Mona Lisa Smile : Les petites filles modèles
Ce qui s’annonçait comme un Dead Poets Society en talons hauts ou un The Prime of Miss Jean Brody à l’américaine ne s’avère qu’une banale leçon de féminisme 101 – c’est Simone de Beauvoir qui doit se retourner dans sa tombe – dénuée de profondeur psychologique et agrémentée de la présence de Julia Roberts. Or, malgré son charisme indéniable, la pretty woman de 37 ans paraît bien pâle face à son cortège de dauphines potentielles, Julia Stiles en tête, lesquelles semblent savoir qu’un sourire, si éclatant soit-il, ne suffit pas à faire oublier les carences d’un scénario aussi subtil qu’un vieil épisode de L’Amour avec un grand A de Janette Bertrand.
Campée en 1953, l’intrigue on ne peut plus convenue de Mona Lisa Smile, inspirée d’un article sur les années de collège d’Hillary Clinton, relate le prétendu vent de subversion qu’apporte une professeure d’histoire de l’art trentenaire (Roberts) – et, ô comble de l’horreur, toujours célibataire! – qui troublera l’esprit d’une horde de brillantes et jolies demoiselles (Stiles, Kirsten Dunst, Maggie Gyllenhaal et Ginnifer Goodwin, convaincues et convaincantes) qui jusque-là ne rêvaient que de se faire passer la bague au doigt et de se voir offrir un magnifique ensemble laveuse-sécheuse par un mari blanc de droite. Prise en grippe par les petites snobinardes dès le premier cours, Katherine Watson deviendra, le temps de présenter quelques diapos dénonçant le sort des ménagères, l’idole de ses jeunes élèves. Au grand dam de Betty (Dunst), nouvelle mariée séchant ses cours, qui s’empressera de la dénoncer dans un éditorial du journal de l’école.

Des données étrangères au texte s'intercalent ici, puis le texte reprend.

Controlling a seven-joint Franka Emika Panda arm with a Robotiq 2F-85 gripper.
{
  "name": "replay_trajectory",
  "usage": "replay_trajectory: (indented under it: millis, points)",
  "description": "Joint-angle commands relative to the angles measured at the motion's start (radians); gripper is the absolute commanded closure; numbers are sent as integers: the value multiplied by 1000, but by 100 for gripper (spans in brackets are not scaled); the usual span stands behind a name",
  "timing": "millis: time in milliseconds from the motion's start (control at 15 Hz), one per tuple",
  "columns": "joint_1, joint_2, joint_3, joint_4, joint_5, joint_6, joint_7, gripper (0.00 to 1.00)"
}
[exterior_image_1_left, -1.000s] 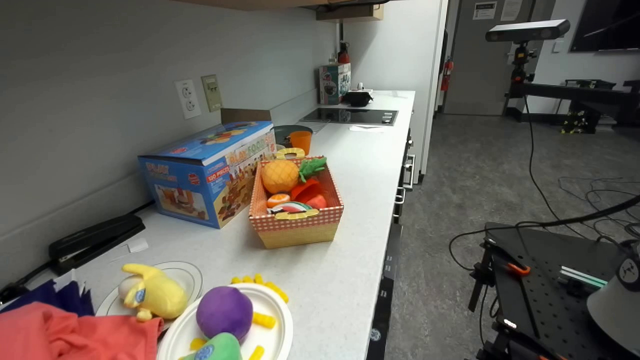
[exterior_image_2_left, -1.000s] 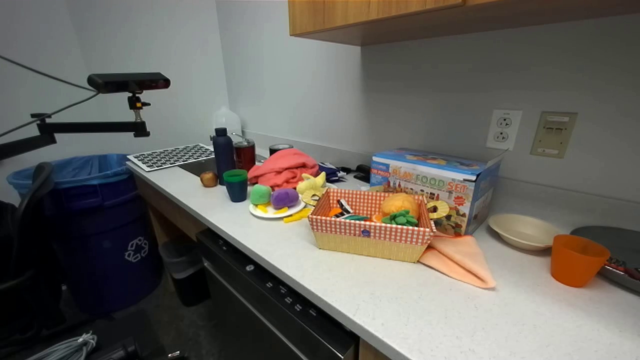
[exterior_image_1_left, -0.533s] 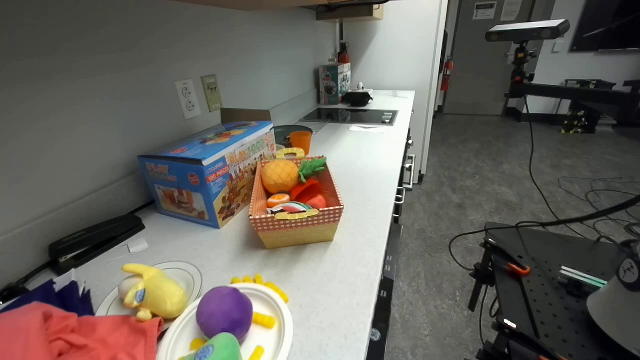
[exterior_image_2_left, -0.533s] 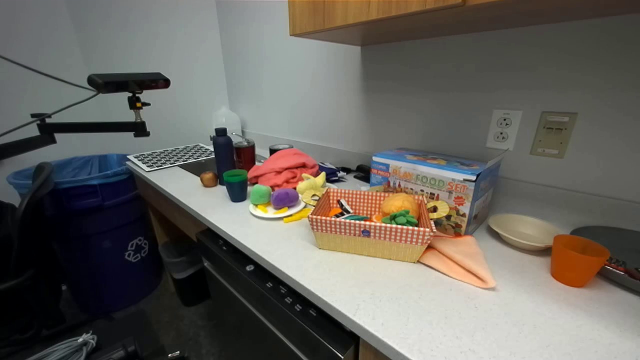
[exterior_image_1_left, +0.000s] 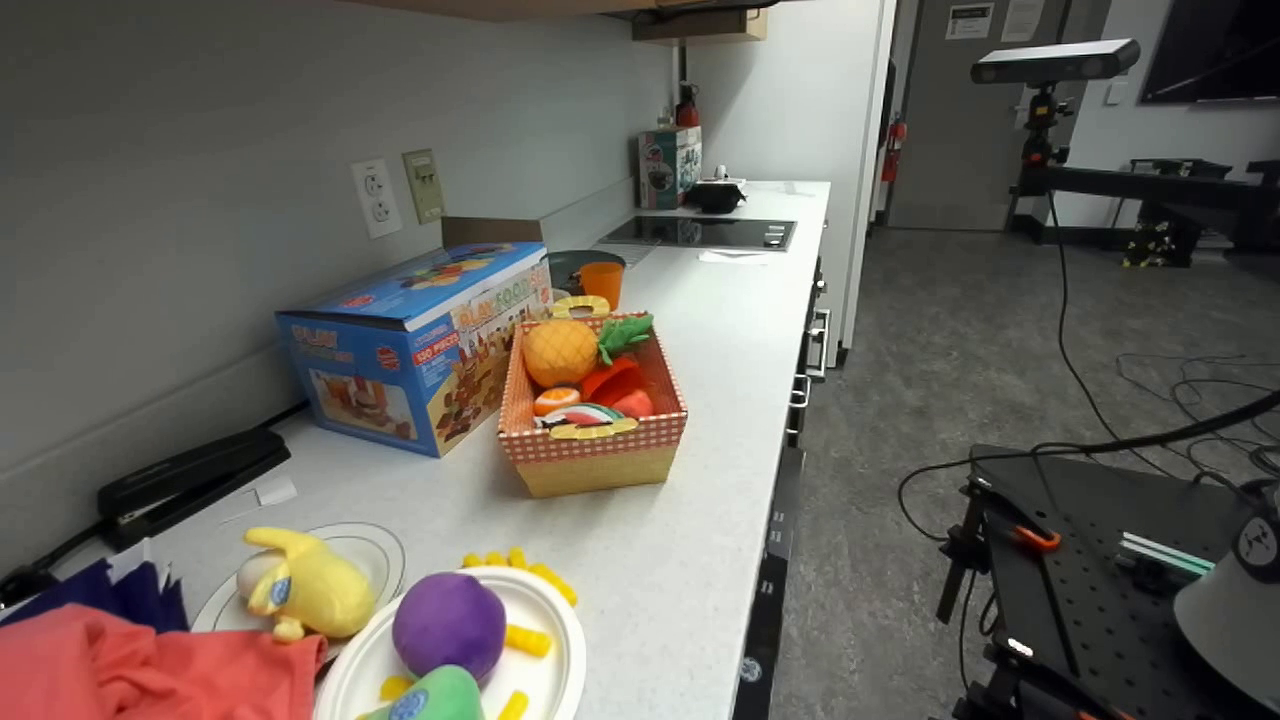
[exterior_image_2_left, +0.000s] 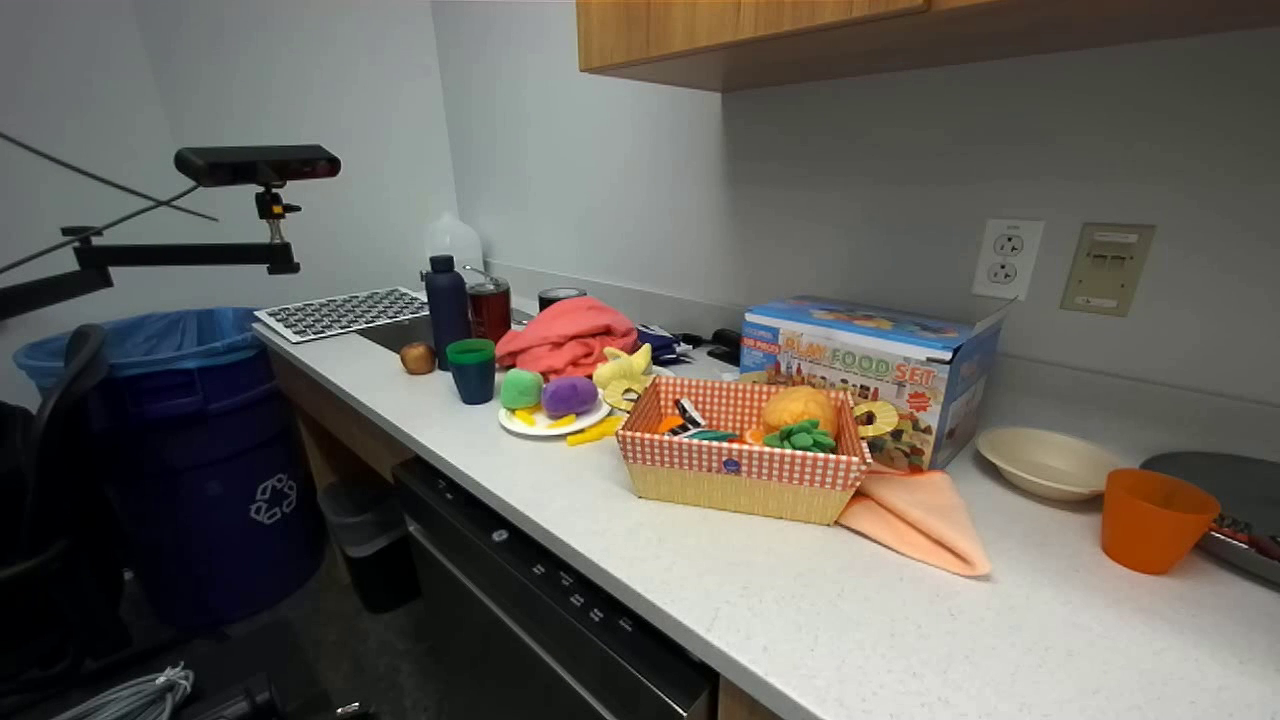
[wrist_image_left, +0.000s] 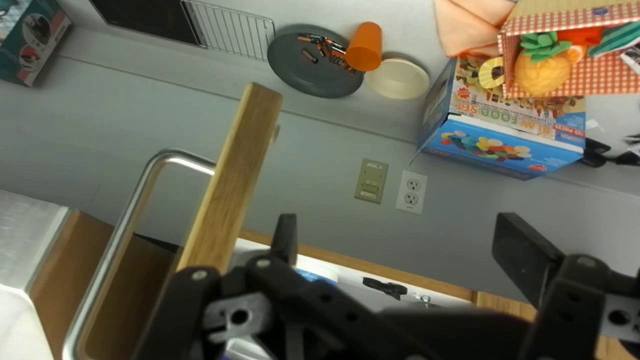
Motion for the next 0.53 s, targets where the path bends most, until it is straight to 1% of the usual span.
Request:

En fait, le grand scandale que provoque le personnage de Julia Roberts, que l’on prend difficilement au sérieux, aux yeux de la distinguée académie, hormis le fait d’encourager les élèves à penser par elles-mêmes en leur présentant des ouvres d’artistes ne figurant pas au programme, sera de pousser une future mariée (Stiles) à remplir une demande d’admission en droit à Yale. C’est fou l’effet qu’a une toile de Jackson Pollock sur les jeunes filles en fleur! À cet exemple peu subtil d’émancipation féminine s’ajoutent des intrigues amoureuses où chaque mâle se révèle un colon sans colonne vertébrale. Décidément, on fait fi des nuances dans cette élégante carte postale pastel – ah! les mignons bibis et les chics robes! – des années 50.

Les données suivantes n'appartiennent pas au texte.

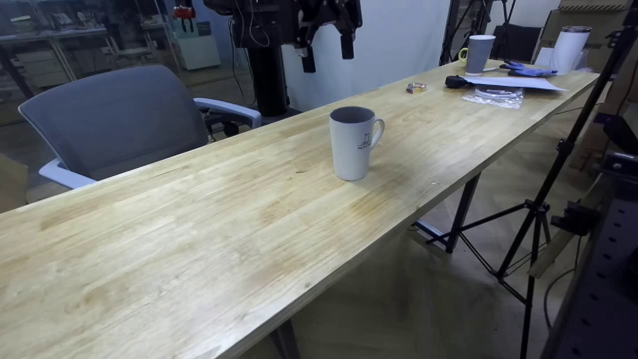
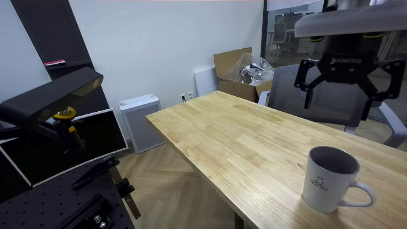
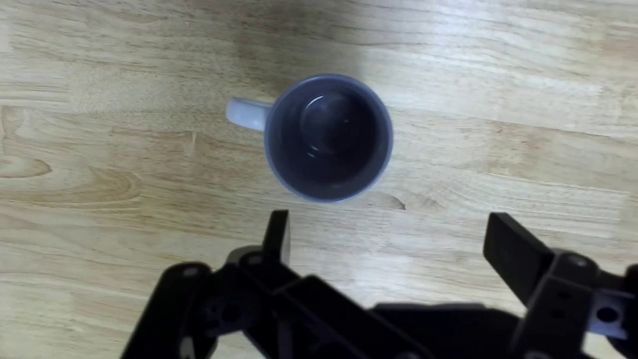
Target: Move the mug to the left then to the right
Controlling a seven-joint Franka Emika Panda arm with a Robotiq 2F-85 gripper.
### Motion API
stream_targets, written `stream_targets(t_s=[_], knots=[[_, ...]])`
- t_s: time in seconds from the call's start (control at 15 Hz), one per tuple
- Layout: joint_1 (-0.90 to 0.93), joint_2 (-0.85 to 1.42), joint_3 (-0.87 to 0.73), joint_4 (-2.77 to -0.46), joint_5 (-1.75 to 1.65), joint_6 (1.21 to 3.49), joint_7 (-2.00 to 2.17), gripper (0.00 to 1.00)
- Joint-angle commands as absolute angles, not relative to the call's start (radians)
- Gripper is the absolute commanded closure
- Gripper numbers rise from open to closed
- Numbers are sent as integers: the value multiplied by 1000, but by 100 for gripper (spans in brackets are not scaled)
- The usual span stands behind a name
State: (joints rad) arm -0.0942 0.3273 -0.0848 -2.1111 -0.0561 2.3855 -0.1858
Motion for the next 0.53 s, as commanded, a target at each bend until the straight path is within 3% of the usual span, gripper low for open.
stream_targets(t_s=[0.0,0.47], knots=[[-99,327,-72,-2114,-60,2382,-183,0],[-106,332,-72,-2113,-60,2382,-188,0]])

Peu mémorable – on retiendra uniquement la performance drôle et touchante de Marcia Gay Harden en professeure de diction et bonnes manières un peu fêlée -, Mona Lisa Smile de Mike Newell (Four Weddings and a Funeral) fait paraître la libération de la femme aussi complexe qu’une bataille d’oreillers entre fillettes dégourdies. Qui plus est, alors qu’elle prêche l’affirmation de soi et fait l’éloge de la différence, cette inoffensive comédie dramatique possède une facture archi-conventionnelle, pour ne pas dire insipide. Et par-dessus le marché, on nous casse les oreilles avec une horrible chanson d’Elton John et de son fidèle complice Bernie Taupin pendant que défilent en guise d’épilogue des films d’archives représentant des femmes exceptionnelles. Juste bon à louer un dimanche après-midi de pluie.